Data in Action Spotlight | Community

Wednesday, September 27, 2023 - 15:52

Using PatentsView for academic research in underdeveloped regions
by Pablo Galaso and Sergio Palomeque

Patent data have been extensively used in academic research in several knowledge areas. This kind of data is particularly useful for studying knowledge flows and factors affecting innovation. In this sense, detailed information on inventions registered by patents and the possibility of studying the interactions between agents are among their main advantages.

In Latin America, academic research using this type of data is limited compared to other parts of the world, due to the absence of an international office that allows comparability between countries by unifying the patent regulatory framework. In addition, historically, patent offices worldwide have ensured the identification of each registration but, for various reasons, not unique identifiers to the actors involved.
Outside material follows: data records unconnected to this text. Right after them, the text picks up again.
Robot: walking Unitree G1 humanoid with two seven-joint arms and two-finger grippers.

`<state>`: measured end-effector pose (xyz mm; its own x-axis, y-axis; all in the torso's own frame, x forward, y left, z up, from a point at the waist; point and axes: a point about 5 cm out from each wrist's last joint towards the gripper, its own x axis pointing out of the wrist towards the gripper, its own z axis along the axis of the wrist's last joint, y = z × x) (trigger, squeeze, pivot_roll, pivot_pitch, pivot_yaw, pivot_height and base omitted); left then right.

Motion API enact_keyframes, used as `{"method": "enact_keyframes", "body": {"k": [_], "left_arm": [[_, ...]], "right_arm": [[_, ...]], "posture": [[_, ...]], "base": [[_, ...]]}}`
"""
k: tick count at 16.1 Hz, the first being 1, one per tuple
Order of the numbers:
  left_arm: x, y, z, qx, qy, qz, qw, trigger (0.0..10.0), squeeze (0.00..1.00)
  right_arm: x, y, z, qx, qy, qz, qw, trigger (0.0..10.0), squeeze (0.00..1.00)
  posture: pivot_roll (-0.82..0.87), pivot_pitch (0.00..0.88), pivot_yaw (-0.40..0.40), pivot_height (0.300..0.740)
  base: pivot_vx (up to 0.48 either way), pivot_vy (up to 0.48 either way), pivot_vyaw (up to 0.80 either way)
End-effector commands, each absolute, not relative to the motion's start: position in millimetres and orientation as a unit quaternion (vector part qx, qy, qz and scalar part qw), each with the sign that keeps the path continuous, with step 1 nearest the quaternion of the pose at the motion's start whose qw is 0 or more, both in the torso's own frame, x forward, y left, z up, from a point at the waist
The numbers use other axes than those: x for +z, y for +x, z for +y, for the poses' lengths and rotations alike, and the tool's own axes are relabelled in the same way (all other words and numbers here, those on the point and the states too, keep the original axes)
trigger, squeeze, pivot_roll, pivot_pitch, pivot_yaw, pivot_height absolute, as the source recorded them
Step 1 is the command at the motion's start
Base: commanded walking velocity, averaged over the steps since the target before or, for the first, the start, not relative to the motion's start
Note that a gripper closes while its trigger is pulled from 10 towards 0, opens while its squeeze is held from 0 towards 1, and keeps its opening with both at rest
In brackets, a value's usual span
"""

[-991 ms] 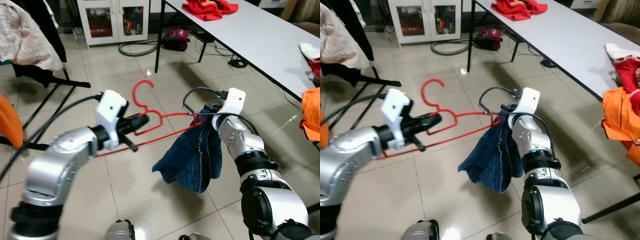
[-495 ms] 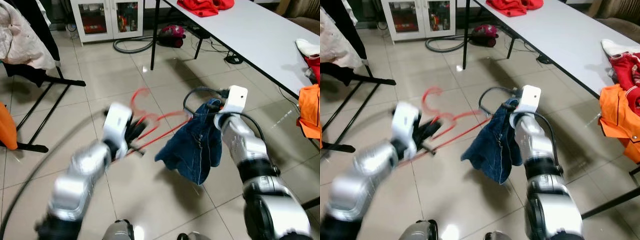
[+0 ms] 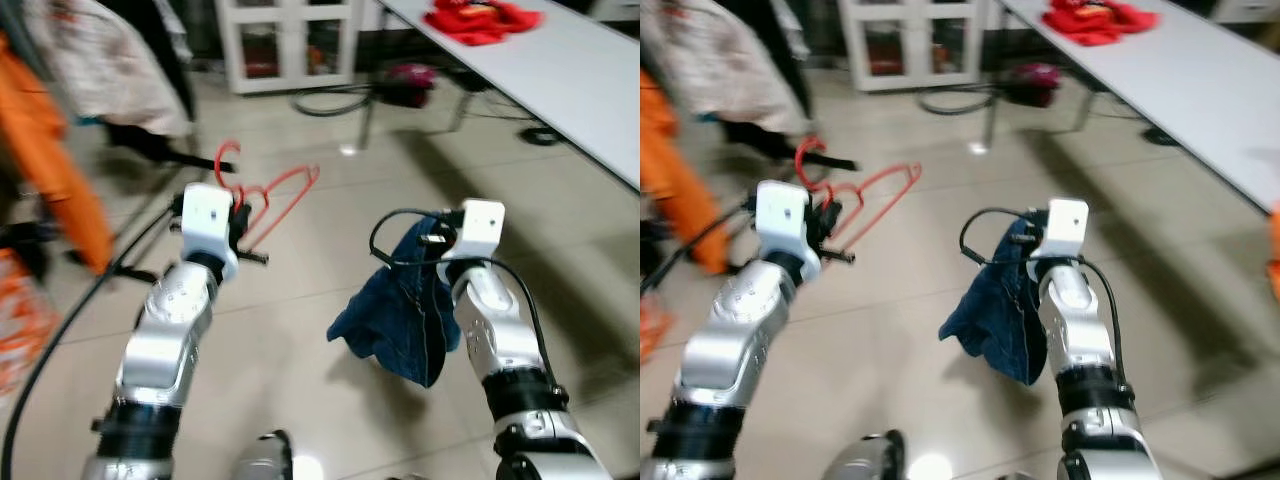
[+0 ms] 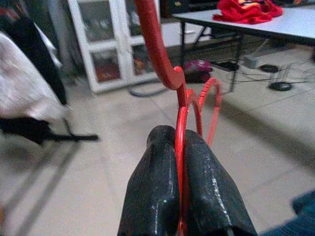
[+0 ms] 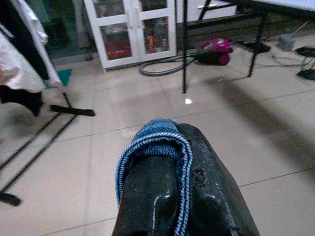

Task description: Hang hanger

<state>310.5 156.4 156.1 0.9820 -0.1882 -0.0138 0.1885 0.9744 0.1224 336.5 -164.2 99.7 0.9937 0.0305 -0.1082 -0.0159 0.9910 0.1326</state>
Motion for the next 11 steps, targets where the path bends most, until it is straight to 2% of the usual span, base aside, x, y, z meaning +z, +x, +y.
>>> {"method": "enact_keyframes", "body": {"k": [1,5,6,7,8,9,11], "left_arm": [[158,315,157,-0.097,0.078,0.002,0.992,10.0,0.00],[146,317,157,-0.077,0.096,0.022,0.992,10.0,0.00],[134,311,149,-0.110,0.101,0.046,0.988,10.0,0.00],[112,299,141,-0.224,0.170,0.087,0.956,10.0,0.00],[99,295,158,-0.236,0.188,0.121,0.946,10.0,0.00],[99,295,163,-0.238,0.185,0.124,0.945,10.0,0.00],[106,292,155,-0.263,0.160,0.113,0.945,10.0,0.00]], "right_arm": [[115,338,-162,0.012,0.076,0.011,0.997,10.0,0.00],[118,337,-153,0.020,0.072,-0.003,0.997,10.0,0.02],[119,341,-154,0.006,0.058,0.007,0.998,10.0,0.00],[122,347,-152,0.002,0.057,0.015,0.998,10.0,0.00],[129,352,-148,0.013,0.055,0.011,0.998,10.0,0.00],[132,354,-146,0.021,0.051,0.011,0.998,10.0,0.00],[136,358,-145,0.028,0.047,0.012,0.998,10.0,0.00]], "posture": [[0.08,0.004,0.077,0.740],[0.06,0.002,0.095,0.740],[0.03,0.005,0.080,0.740],[0.03,0.010,0.066,0.740],[0.02,0.016,0.054,0.740],[0.02,0.016,0.051,0.740],[0.03,0.023,0.027,0.740]], "base": [[0.000,0.000,0.64],[0.000,0.000,0.65],[0.000,0.000,0.00],[0.000,0.000,0.00],[0.000,0.000,0.00],[0.000,0.000,0.00],[0.000,0.000,0.00]]}}
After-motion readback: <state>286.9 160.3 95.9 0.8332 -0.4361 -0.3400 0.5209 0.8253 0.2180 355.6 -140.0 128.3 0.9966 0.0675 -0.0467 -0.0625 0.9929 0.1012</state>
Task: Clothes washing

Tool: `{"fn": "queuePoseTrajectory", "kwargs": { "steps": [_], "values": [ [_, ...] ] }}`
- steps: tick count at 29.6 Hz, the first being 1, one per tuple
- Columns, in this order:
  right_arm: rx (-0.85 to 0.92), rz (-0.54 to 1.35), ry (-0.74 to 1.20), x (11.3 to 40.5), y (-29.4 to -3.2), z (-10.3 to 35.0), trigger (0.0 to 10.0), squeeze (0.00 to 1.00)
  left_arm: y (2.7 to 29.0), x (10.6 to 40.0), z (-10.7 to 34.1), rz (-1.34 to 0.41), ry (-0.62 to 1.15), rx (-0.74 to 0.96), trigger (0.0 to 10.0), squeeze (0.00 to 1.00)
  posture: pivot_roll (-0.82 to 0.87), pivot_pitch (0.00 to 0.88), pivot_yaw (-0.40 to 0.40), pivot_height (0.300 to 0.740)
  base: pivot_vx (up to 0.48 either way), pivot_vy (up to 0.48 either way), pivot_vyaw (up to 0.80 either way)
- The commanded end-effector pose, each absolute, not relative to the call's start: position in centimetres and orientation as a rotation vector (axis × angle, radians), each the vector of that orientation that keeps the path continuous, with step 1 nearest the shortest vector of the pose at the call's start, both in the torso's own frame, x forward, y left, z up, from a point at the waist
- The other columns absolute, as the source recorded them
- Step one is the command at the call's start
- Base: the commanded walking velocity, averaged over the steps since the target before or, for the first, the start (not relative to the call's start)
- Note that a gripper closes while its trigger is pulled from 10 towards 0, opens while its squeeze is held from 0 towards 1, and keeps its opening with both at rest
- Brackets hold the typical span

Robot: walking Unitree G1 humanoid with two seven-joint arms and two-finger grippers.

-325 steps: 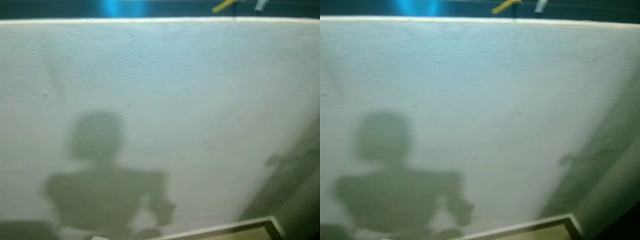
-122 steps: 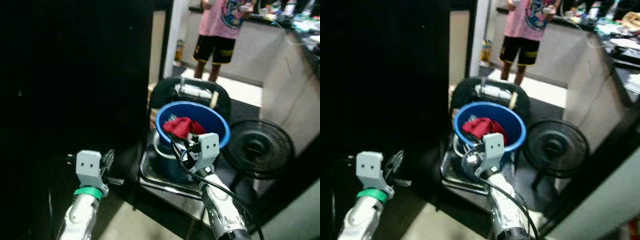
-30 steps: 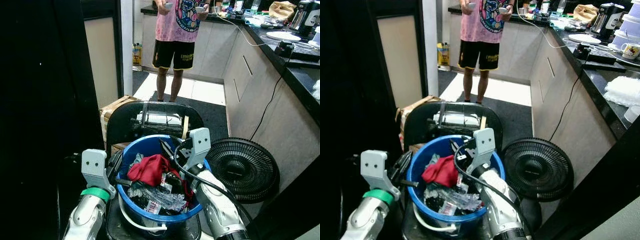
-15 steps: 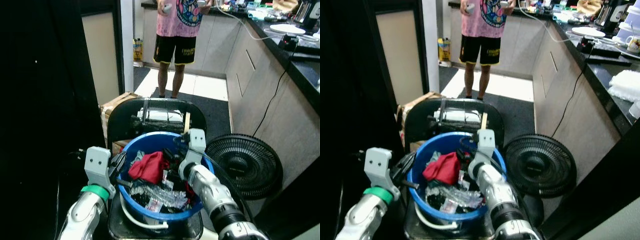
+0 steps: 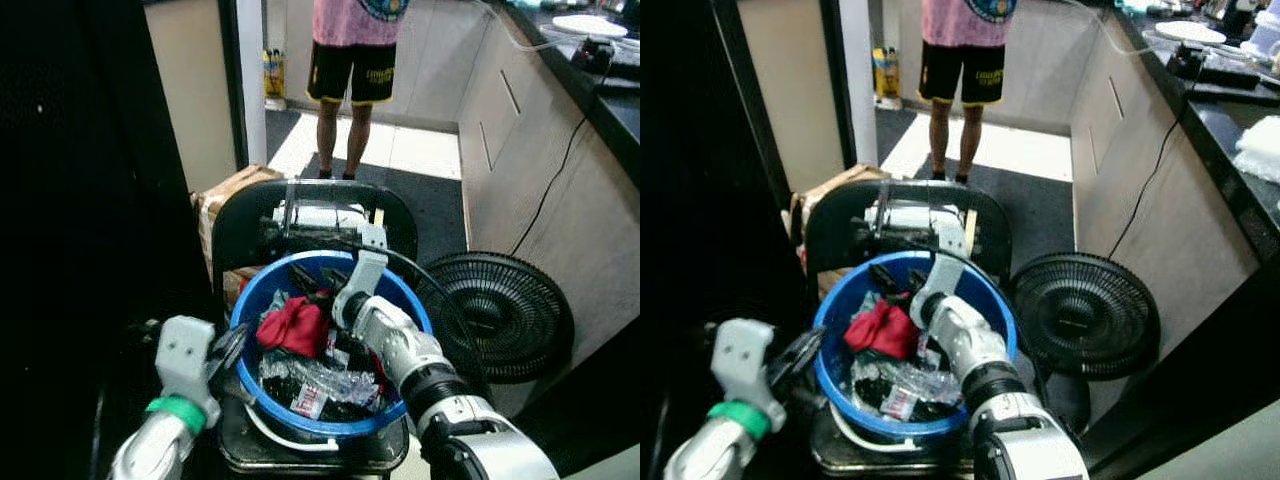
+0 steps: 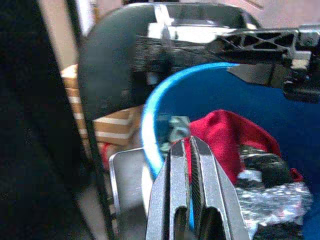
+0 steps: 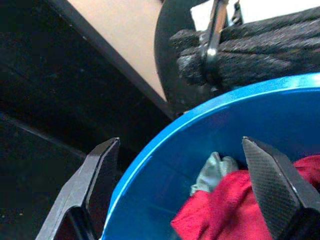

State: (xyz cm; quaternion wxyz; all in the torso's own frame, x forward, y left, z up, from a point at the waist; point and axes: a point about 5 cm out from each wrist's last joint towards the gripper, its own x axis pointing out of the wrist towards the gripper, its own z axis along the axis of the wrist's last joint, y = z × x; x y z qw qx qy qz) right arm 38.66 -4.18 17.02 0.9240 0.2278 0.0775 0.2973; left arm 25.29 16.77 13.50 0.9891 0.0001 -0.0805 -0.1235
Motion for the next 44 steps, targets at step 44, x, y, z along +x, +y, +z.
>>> {"fn": "queuePoseTrajectory", "kwargs": {
  "steps": [44],
  "values": [
    [0.556, 0.358, 0.544, 36.2, -2.9, 9.8, 10.0, 1.00, 18.2, 16.3, 12.1, -0.304, 0.068, 0.031, 10.0, 0.00, 0.05, 0.292, 0.026, 0.740, 0.000, 0.000, 0.00]
  ]
}}
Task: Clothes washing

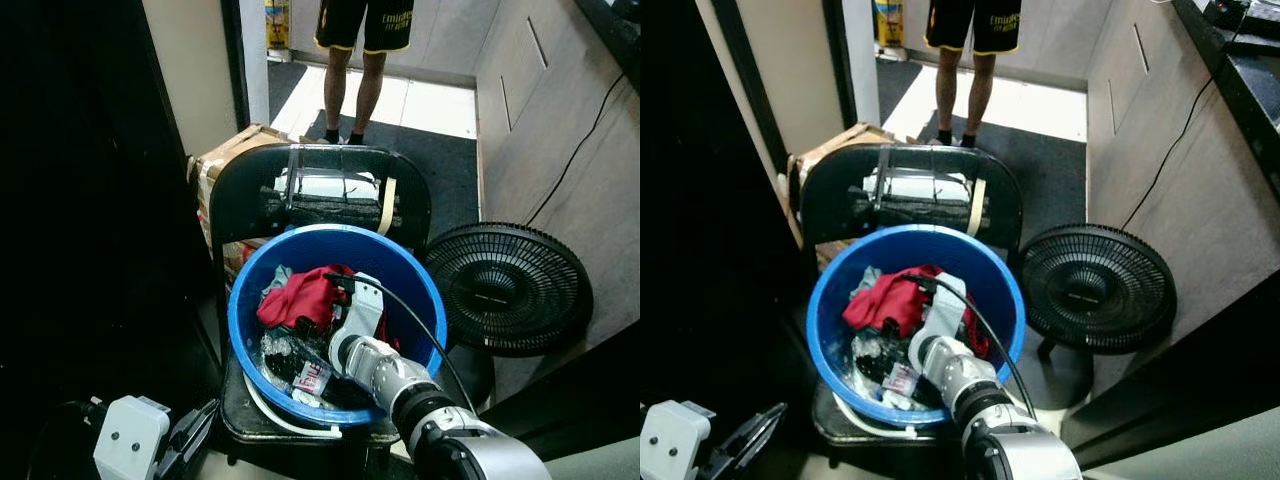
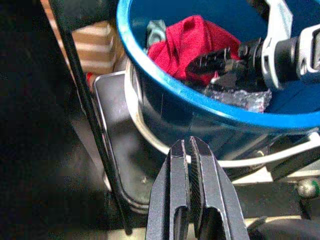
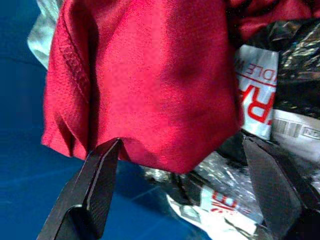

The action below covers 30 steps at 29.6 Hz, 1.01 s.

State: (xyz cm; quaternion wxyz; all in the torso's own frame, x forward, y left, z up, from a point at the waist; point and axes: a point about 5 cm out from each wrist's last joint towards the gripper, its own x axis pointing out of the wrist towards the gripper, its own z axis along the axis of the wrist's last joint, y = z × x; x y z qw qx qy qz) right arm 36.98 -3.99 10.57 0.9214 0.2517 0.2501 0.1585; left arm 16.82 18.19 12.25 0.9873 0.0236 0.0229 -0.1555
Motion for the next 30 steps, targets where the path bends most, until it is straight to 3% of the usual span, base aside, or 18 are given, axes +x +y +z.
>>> {"fn": "queuePoseTrajectory", "kwargs": {
  "steps": [1, 9, 10, 11, 12, 14, 15, 21, 22, 24, 26, 28, 30],
  "values": [
    [0.556, 0.358, 0.544, 36.2, -2.9, 9.8, 10.0, 1.00, 18.2, 16.3, 12.1, -0.304, 0.068, 0.031, 10.0, 0.00, 0.05, 0.292, 0.026, 0.740, 0.000, 0.000, 0.00],
    [0.545, 0.463, 0.488, 35.7, -0.7, 10.3, 10.0, 1.00, 18.3, 16.1, 12.3, -0.291, 0.080, 0.023, 10.0, 0.00, 0.06, 0.316, 0.037, 0.740, 0.000, 0.000, 0.00],
    [0.542, 0.467, 0.488, 35.5, -0.4, 10.2, 10.0, 0.91, 18.2, 16.0, 12.4, -0.290, 0.082, 0.020, 10.0, 0.00, 0.07, 0.324, 0.039, 0.740, 0.000, 0.000, 0.00],
    [0.539, 0.468, 0.488, 35.4, -0.3, 10.1, 10.0, 0.91, 18.2, 16.0, 12.4, -0.290, 0.083, 0.018, 10.0, 0.00, 0.07, 0.324, 0.039, 0.740, 0.000, 0.000, 0.00],
    [0.542, 0.470, 0.489, 35.3, -0.2, 10.1, 10.0, 0.23, 18.1, 16.0, 12.5, -0.290, 0.084, 0.016, 10.0, 0.00, 0.07, 0.332, 0.038, 0.740, 0.000, 0.000, 0.00],
    [0.546, 0.473, 0.489, 35.3, -0.1, 10.0, 10.0, 0.23, 18.1, 15.9, 12.5, -0.289, 0.085, 0.015, 10.0, 0.00, 0.07, 0.332, 0.038, 0.740, 0.000, 0.000, 0.00],
    [0.553, 0.487, 0.485, 35.2, 0.1, 10.0, 10.0, 0.00, 18.1, 15.9, 12.5, -0.288, 0.087, 0.014, 10.0, 0.00, 0.07, 0.336, 0.038, 0.740, 0.000, 0.000, 0.00],
    [0.554, 0.525, 0.472, 34.7, 0.7, 9.7, 10.0, 0.00, 18.1, 15.7, 12.6, -0.265, 0.094, 0.009, 10.0, 0.00, 0.08, 0.342, 0.036, 0.740, 0.000, 0.000, 0.00],
    [0.556, 0.538, 0.465, 34.5, 0.9, 9.7, 6.9, 0.00, 18.2, 15.7, 12.6, -0.256, 0.097, 0.009, 10.0, 0.00, 0.08, 0.346, 0.038, 0.740, 0.000, 0.000, 0.00],
    [0.558, 0.546, 0.460, 34.4, 1.1, 9.7, 6.9, 0.00, 18.2, 15.7, 12.6, -0.251, 0.100, 0.010, 10.0, 0.00, 0.08, 0.346, 0.038, 0.740, 0.000, 0.000, 0.00],
    [0.554, 0.563, 0.449, 34.2, 1.5, 9.7, 1.2, 0.00, 18.3, 15.7, 12.6, -0.243, 0.103, 0.011, 10.0, 0.00, 0.08, 0.349, 0.042, 0.740, 0.000, 0.000, 0.00],
    [0.557, 0.575, 0.443, 34.0, 1.9, 9.7, 0.0, 0.00, 18.3, 15.7, 12.6, -0.238, 0.104, 0.011, 10.0, 0.00, 0.08, 0.350, 0.043, 0.740, 0.000, 0.000, 0.00],
    [0.558, 0.581, 0.443, 33.9, 2.0, 9.7, 0.0, 0.00, 18.4, 15.8, 12.6, -0.237, 0.105, 0.011, 10.0, 0.00, 0.08, 0.350, 0.043, 0.740, 0.000, 0.000, 0.00]
  ]
}}
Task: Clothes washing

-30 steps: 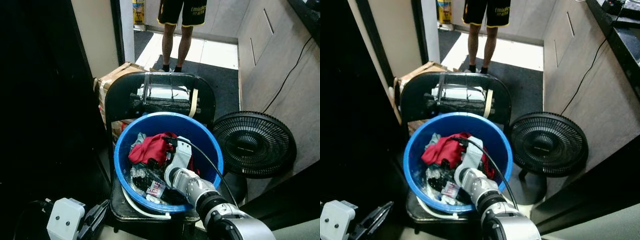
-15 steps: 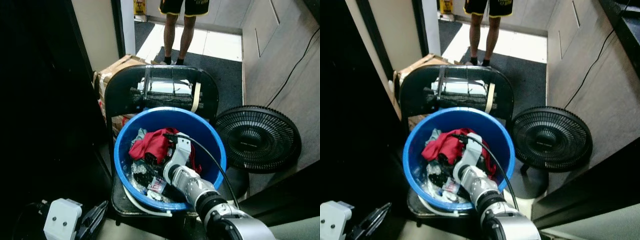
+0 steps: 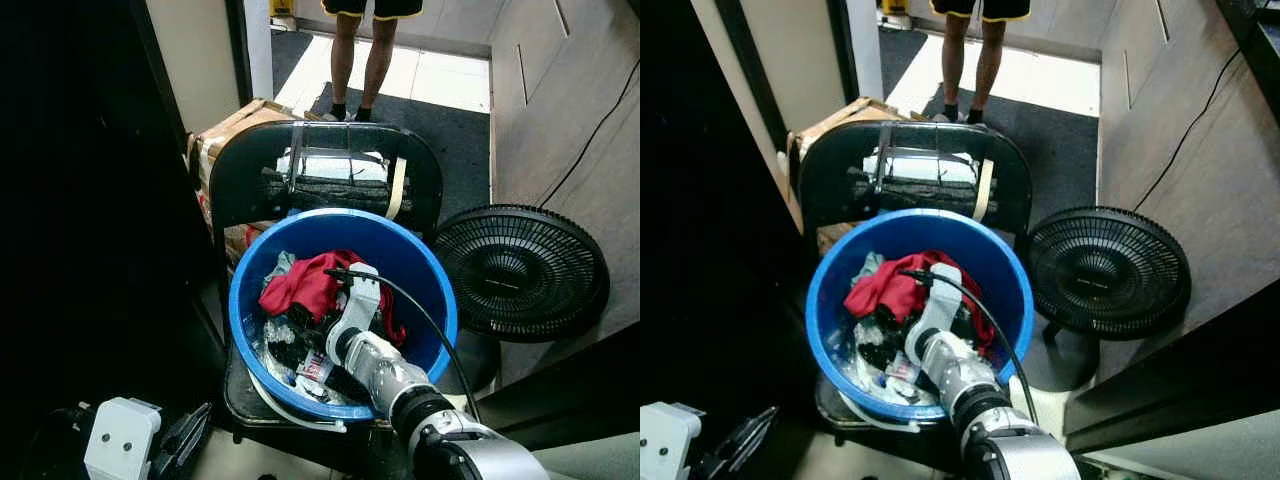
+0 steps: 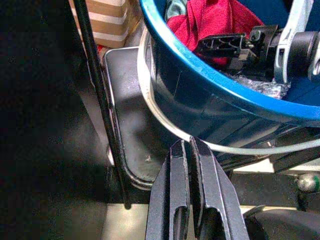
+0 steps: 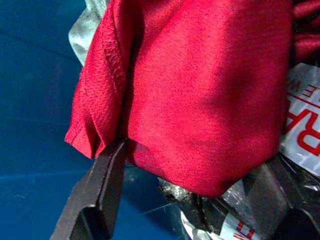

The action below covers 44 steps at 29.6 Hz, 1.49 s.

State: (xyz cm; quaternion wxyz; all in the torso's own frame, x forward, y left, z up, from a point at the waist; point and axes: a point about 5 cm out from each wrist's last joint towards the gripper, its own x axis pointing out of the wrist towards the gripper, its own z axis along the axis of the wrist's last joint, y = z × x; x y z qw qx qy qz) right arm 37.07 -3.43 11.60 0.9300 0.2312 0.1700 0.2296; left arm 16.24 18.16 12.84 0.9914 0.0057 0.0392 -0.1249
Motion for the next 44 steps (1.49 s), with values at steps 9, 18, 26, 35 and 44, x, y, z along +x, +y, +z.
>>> {"fn": "queuePoseTrajectory", "kwargs": {
  "steps": [9, 18, 26, 35, 44],
  "values": [
    [0.540, 0.620, 0.446, 33.2, 2.7, 9.2, 0.0, 0.00, 18.3, 15.8, 12.6, -0.229, 0.104, 0.009, 10.0, 0.00, 0.08, 0.348, 0.044, 0.740, 0.000, 0.000, 0.00],
    [0.540, 0.634, 0.441, 33.0, 3.0, 9.1, 0.0, 0.00, 18.2, 15.8, 12.7, -0.232, 0.104, 0.006, 10.0, 0.00, 0.08, 0.344, 0.047, 0.740, 0.000, 0.000, 0.00],
    [0.540, 0.639, 0.440, 32.8, 3.0, 8.9, 0.0, 0.00, 18.0, 15.8, 12.7, -0.236, 0.104, 0.006, 10.0, 0.00, 0.09, 0.340, 0.045, 0.740, 0.000, 0.000, 0.00],
    [0.550, 0.647, 0.390, 33.3, 2.7, 9.7, 0.0, 0.00, 17.9, 16.2, 12.7, -0.236, 0.089, 0.005, 10.0, 0.00, 0.08, 0.323, 0.039, 0.740, 0.000, 0.000, 0.00],
    [0.691, 0.752, 0.208, 35.3, 2.1, 14.3, 0.0, 0.00, 17.5, 18.6, 12.9, -0.237, 0.016, 0.006, 10.0, 0.00, 0.06, 0.248, 0.008, 0.740, 0.000, 0.000, 0.00]
  ]
}}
PatentsView Helps Fill in Gaps in Patents Data for Researchers

To address these difficulties, researchers at the Institute of Economics of the UdelaR have used the data provided by PatentsView to carry out academic research since 2017. This research contributes to understanding the characteristics and limitations of innovation systems in Latin America, at regional, national and subnational levels (https://spwebfcea.wixsite.com/inventioninla).

The relevance of obtaining intellectual property protection in the United States for frontier innovations makes the USPTO records useful for analysing innovation processes in different regions of the world, particularly in Latin America, where there is no international agency. The use of USPTO data allows an adequate comparison of inventive activities between countries, avoiding problems associated with the institutional differences among national patent offices.

On the other hand, the process of systematising information and disambiguating actors carried out by PatentsView allows the use of patent data on a much larger scale than in the past.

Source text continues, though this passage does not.